Your answer should be the line that contains "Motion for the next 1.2" and each line after it, restated word for word through the final line of the entries.

RECORDS SHOWN Block Start

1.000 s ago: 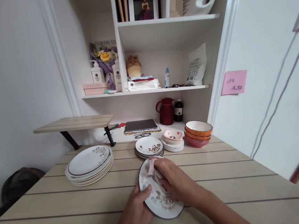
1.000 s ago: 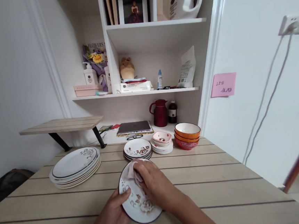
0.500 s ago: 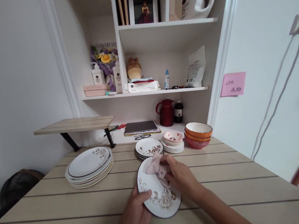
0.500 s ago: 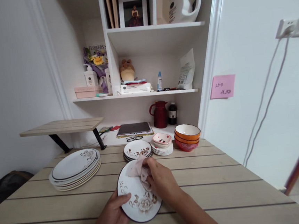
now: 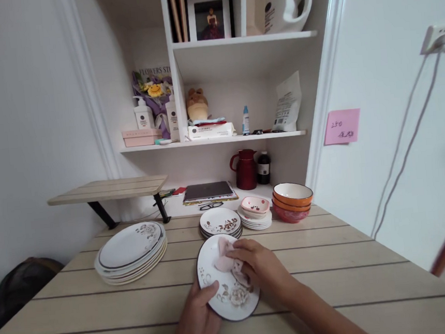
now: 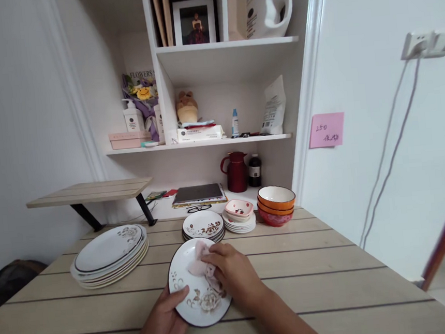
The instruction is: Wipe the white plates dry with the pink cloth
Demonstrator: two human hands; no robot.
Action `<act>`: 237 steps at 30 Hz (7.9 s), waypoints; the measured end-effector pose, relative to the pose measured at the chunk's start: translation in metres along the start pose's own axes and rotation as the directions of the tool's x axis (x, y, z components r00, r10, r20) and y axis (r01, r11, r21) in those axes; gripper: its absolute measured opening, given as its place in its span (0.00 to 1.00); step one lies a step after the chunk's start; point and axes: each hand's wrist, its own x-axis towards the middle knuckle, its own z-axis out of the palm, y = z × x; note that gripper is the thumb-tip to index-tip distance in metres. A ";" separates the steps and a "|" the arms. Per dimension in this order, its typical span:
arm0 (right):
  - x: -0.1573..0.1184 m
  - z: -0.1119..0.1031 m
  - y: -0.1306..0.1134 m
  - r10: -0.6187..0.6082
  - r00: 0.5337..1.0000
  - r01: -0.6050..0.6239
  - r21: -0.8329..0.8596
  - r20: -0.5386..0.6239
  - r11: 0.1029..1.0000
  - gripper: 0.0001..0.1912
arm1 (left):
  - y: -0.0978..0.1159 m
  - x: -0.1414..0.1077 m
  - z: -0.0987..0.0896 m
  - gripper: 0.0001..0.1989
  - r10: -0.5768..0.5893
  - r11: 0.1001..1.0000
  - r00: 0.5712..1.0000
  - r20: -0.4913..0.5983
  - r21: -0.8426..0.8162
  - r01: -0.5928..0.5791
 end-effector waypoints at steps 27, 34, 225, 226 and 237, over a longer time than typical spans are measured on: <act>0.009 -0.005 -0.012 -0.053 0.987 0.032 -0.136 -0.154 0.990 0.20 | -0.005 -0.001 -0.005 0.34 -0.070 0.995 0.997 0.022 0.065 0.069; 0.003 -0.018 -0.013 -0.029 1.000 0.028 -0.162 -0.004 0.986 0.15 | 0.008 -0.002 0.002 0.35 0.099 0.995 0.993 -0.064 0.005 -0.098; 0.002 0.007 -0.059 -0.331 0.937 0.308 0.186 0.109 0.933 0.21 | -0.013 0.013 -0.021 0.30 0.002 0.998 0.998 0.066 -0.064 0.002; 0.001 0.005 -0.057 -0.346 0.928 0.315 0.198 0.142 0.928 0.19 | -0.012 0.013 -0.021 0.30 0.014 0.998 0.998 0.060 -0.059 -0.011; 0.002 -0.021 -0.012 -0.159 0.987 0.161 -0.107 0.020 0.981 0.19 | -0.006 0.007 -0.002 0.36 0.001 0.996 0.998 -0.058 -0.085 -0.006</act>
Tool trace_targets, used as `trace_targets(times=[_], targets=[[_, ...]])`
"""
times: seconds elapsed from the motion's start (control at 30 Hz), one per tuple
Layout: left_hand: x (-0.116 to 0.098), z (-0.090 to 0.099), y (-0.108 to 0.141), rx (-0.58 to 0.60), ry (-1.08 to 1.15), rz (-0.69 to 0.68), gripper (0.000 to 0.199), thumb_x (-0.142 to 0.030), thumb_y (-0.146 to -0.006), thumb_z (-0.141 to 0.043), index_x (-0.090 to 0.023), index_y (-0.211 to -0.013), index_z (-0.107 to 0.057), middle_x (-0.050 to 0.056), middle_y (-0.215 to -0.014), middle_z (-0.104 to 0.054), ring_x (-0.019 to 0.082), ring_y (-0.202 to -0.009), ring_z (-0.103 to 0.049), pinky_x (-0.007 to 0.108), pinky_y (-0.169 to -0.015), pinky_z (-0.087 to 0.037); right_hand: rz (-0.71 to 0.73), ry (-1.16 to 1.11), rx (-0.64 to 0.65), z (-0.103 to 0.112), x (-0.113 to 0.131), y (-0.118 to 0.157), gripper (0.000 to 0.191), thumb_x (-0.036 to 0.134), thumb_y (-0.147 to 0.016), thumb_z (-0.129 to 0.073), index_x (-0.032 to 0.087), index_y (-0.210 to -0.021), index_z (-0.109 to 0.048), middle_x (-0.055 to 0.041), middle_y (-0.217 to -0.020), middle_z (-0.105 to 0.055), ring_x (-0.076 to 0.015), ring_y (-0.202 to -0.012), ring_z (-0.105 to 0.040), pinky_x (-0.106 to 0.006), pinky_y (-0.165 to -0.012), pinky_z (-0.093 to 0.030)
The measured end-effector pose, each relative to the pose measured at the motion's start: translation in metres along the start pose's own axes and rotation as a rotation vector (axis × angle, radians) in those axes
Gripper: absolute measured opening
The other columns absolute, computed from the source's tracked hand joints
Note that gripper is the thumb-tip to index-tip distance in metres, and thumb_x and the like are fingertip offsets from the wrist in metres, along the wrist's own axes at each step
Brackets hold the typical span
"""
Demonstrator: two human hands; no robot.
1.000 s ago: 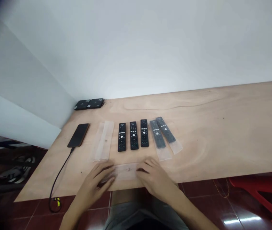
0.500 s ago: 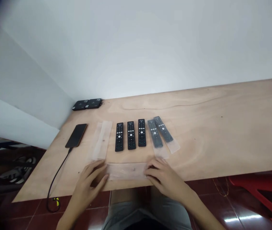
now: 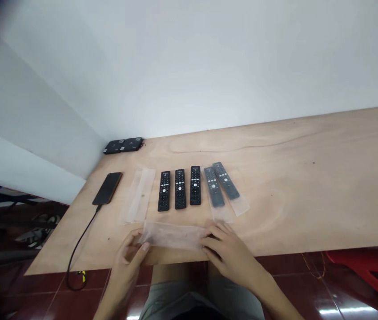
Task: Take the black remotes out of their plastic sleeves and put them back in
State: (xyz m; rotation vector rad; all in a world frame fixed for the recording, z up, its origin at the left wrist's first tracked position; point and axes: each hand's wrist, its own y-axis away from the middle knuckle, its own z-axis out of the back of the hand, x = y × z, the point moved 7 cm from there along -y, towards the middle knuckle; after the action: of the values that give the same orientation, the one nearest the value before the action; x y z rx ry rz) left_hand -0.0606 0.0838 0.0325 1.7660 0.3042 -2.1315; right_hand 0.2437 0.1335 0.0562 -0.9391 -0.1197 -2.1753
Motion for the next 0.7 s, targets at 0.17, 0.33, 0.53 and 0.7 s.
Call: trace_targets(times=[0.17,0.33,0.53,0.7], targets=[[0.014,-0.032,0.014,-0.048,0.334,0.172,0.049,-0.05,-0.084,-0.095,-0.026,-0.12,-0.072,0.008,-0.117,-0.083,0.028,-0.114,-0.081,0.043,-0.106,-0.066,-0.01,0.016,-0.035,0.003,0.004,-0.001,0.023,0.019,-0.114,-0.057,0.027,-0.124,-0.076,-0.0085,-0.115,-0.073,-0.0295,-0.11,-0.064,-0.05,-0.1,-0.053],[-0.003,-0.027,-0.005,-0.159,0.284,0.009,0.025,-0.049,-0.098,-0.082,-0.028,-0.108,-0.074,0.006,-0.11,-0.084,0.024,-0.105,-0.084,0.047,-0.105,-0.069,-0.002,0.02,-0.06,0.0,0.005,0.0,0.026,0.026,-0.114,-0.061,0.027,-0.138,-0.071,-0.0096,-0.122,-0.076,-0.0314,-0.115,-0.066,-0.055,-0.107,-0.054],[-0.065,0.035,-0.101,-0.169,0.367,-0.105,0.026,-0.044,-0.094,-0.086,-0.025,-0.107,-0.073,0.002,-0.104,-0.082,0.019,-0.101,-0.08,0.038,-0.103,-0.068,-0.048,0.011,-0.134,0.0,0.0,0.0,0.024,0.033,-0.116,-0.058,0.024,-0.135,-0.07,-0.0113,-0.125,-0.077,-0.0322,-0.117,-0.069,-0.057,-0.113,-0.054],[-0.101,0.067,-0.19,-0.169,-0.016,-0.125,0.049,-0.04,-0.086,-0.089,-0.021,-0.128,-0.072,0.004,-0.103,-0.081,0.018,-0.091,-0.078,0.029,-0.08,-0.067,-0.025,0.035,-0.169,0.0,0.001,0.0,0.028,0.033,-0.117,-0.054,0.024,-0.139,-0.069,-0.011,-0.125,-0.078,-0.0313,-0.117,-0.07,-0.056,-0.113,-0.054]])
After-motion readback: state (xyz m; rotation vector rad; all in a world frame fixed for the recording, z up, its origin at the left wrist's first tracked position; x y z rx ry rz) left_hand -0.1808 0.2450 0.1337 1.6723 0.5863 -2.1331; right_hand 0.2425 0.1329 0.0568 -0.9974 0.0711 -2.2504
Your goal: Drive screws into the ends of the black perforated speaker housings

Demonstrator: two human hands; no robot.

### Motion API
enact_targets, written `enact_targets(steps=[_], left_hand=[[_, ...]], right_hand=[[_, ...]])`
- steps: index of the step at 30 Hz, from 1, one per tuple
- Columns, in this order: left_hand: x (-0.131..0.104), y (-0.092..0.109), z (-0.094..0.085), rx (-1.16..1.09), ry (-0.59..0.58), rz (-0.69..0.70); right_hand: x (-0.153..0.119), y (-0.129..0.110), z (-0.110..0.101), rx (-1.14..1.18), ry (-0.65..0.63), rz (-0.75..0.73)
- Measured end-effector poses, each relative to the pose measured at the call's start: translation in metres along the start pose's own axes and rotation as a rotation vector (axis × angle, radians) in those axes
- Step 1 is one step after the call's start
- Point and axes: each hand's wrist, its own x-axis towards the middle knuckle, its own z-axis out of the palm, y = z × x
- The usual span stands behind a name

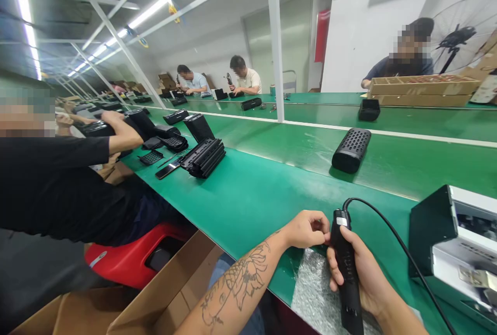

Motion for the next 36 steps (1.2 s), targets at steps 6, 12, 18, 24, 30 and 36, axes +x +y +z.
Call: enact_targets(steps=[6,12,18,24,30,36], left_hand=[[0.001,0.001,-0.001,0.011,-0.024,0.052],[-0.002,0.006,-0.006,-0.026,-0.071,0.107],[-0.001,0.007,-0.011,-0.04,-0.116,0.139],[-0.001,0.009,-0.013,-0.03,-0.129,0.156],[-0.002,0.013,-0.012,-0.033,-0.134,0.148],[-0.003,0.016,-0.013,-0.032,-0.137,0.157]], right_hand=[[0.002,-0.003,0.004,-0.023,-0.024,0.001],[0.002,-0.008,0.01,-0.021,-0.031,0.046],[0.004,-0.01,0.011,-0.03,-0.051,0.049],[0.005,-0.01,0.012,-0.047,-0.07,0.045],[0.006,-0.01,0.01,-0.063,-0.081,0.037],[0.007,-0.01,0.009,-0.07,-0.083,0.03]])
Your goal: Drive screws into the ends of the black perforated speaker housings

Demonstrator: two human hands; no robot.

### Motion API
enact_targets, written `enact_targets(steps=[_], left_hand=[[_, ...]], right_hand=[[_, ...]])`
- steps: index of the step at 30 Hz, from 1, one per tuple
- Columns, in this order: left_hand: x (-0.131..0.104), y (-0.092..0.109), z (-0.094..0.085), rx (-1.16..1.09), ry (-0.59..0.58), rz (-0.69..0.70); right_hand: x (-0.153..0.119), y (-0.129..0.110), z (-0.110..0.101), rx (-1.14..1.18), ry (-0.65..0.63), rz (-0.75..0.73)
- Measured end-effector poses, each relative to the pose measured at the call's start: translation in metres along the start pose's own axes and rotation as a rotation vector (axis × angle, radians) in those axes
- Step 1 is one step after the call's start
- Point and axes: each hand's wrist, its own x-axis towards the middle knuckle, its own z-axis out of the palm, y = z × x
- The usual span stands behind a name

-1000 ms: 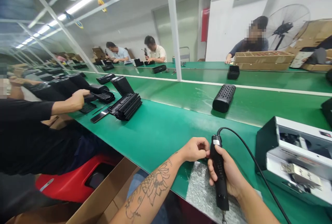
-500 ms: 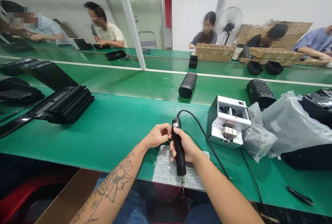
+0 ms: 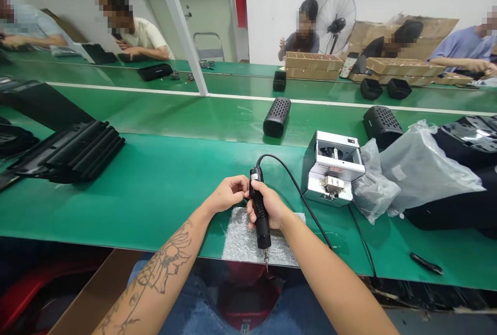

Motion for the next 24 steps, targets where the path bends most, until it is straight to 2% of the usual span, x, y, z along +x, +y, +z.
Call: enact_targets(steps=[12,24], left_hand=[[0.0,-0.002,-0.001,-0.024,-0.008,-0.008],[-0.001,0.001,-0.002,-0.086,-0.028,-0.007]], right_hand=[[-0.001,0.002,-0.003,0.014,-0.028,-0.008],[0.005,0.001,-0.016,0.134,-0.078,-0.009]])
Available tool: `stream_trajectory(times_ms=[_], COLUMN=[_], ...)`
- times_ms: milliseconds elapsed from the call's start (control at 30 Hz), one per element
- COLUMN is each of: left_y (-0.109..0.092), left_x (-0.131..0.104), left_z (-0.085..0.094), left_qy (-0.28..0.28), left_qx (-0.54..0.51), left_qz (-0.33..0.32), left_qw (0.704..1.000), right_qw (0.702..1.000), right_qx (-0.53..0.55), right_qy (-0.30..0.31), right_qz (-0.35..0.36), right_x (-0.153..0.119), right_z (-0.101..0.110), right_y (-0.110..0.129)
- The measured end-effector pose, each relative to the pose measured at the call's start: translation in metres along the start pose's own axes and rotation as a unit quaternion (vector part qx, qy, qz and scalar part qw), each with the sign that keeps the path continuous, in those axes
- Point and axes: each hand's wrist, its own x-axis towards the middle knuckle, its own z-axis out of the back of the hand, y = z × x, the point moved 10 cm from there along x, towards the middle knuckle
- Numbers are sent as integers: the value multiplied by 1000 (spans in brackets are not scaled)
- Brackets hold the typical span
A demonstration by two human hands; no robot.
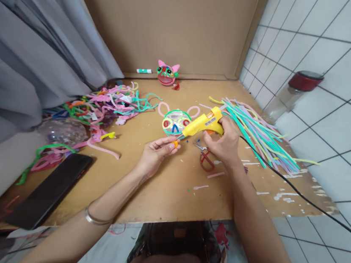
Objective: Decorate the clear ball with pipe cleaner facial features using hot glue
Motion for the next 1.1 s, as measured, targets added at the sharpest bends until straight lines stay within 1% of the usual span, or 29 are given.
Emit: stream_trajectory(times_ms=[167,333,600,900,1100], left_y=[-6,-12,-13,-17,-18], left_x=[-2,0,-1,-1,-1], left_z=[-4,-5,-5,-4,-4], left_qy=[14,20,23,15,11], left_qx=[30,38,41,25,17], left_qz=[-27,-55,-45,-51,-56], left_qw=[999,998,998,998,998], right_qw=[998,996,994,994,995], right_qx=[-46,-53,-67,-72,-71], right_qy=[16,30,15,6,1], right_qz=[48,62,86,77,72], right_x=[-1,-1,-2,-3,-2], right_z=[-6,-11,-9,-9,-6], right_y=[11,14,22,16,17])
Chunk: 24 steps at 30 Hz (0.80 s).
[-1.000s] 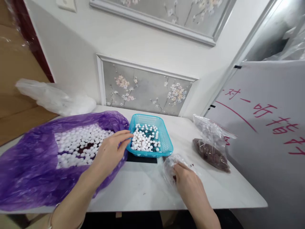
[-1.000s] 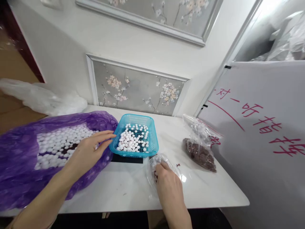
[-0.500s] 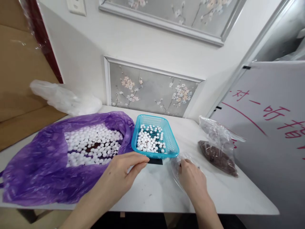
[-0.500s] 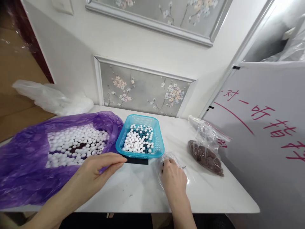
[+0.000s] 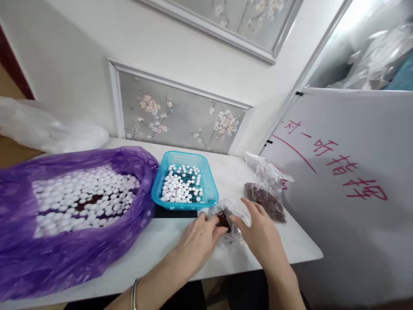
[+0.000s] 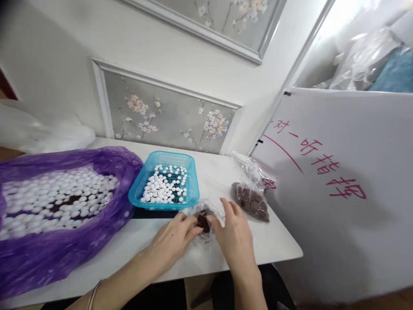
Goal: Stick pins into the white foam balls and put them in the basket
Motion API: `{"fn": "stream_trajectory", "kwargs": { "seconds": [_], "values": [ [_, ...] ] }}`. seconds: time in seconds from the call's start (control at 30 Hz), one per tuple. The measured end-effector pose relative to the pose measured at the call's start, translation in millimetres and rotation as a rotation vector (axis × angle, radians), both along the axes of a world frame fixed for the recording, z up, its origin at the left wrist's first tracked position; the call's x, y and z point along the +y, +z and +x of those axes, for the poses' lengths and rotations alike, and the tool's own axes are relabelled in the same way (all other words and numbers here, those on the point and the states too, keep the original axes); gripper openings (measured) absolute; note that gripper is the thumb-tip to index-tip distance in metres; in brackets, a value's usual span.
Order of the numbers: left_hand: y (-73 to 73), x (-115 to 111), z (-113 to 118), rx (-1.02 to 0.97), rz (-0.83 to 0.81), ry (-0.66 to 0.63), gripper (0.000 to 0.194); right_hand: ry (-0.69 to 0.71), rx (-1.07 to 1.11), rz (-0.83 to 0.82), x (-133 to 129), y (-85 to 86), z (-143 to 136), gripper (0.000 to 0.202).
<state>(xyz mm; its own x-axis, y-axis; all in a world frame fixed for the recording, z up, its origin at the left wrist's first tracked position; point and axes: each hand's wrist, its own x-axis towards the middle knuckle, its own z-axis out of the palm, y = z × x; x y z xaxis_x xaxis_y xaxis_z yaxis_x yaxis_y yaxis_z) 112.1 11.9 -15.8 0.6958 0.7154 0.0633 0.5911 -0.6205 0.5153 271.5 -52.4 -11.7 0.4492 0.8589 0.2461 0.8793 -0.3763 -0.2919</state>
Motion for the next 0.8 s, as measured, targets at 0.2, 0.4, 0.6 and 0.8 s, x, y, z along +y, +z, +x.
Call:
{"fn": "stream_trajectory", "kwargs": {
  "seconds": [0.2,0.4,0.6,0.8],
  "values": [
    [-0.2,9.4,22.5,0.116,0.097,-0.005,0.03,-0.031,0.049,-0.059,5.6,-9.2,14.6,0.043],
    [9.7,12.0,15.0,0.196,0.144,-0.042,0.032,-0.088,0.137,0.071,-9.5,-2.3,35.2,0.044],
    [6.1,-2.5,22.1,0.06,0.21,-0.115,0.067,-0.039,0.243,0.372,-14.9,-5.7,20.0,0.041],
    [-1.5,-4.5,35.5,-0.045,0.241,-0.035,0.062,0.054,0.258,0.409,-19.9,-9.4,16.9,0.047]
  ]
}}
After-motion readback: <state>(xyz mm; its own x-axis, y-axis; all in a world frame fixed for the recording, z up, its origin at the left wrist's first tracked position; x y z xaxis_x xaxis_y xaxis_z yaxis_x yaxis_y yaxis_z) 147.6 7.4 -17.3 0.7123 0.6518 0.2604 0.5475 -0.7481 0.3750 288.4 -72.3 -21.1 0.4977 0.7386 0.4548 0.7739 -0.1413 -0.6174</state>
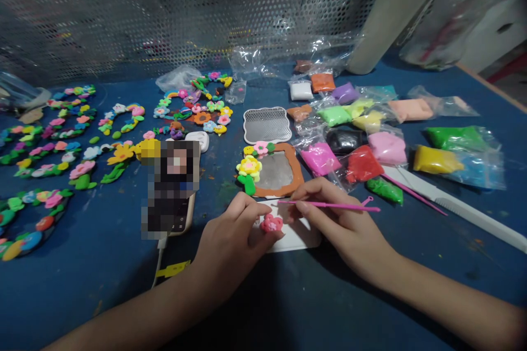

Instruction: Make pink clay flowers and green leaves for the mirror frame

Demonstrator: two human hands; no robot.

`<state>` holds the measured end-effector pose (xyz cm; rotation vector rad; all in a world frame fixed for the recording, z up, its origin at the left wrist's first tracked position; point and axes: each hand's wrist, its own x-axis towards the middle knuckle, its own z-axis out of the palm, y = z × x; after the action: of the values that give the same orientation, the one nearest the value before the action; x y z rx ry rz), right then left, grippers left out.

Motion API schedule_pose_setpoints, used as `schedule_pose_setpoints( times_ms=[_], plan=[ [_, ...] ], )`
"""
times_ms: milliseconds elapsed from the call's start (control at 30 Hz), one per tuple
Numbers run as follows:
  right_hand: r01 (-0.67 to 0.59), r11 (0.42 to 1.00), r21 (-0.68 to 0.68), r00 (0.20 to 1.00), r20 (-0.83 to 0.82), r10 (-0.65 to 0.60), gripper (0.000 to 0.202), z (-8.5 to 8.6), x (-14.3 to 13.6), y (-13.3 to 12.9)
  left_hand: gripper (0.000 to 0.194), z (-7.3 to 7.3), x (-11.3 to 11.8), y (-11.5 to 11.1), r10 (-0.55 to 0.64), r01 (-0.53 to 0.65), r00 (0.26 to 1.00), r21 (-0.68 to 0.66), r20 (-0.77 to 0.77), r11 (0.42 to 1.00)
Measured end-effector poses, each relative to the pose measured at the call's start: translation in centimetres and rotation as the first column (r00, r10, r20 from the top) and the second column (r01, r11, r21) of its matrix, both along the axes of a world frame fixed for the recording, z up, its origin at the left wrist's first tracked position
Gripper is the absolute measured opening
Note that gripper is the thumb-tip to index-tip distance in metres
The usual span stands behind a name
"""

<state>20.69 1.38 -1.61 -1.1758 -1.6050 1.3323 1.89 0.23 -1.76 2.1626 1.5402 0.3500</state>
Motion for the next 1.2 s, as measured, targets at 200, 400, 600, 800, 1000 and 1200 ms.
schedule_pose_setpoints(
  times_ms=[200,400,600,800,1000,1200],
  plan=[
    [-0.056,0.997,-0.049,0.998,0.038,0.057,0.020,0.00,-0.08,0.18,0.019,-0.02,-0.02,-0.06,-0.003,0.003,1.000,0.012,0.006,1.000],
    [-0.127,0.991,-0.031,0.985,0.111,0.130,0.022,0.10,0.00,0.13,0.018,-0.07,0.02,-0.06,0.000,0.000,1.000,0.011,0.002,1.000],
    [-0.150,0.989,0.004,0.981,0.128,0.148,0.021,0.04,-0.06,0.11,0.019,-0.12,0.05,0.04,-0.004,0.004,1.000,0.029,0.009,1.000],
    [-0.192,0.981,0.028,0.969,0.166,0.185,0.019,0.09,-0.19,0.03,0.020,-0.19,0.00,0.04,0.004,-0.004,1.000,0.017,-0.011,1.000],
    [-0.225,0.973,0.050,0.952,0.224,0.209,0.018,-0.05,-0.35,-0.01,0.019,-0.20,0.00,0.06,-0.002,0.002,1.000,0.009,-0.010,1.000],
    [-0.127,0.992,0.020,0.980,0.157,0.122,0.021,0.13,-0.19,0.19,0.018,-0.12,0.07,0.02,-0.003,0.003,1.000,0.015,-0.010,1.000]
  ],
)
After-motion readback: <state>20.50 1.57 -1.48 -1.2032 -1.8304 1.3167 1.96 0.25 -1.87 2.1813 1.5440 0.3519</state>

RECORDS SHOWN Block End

REPLY:
Motion for the next 1.2 s, as measured, targets at 200, 400, 600, 800, 1000 and 1200 ms.
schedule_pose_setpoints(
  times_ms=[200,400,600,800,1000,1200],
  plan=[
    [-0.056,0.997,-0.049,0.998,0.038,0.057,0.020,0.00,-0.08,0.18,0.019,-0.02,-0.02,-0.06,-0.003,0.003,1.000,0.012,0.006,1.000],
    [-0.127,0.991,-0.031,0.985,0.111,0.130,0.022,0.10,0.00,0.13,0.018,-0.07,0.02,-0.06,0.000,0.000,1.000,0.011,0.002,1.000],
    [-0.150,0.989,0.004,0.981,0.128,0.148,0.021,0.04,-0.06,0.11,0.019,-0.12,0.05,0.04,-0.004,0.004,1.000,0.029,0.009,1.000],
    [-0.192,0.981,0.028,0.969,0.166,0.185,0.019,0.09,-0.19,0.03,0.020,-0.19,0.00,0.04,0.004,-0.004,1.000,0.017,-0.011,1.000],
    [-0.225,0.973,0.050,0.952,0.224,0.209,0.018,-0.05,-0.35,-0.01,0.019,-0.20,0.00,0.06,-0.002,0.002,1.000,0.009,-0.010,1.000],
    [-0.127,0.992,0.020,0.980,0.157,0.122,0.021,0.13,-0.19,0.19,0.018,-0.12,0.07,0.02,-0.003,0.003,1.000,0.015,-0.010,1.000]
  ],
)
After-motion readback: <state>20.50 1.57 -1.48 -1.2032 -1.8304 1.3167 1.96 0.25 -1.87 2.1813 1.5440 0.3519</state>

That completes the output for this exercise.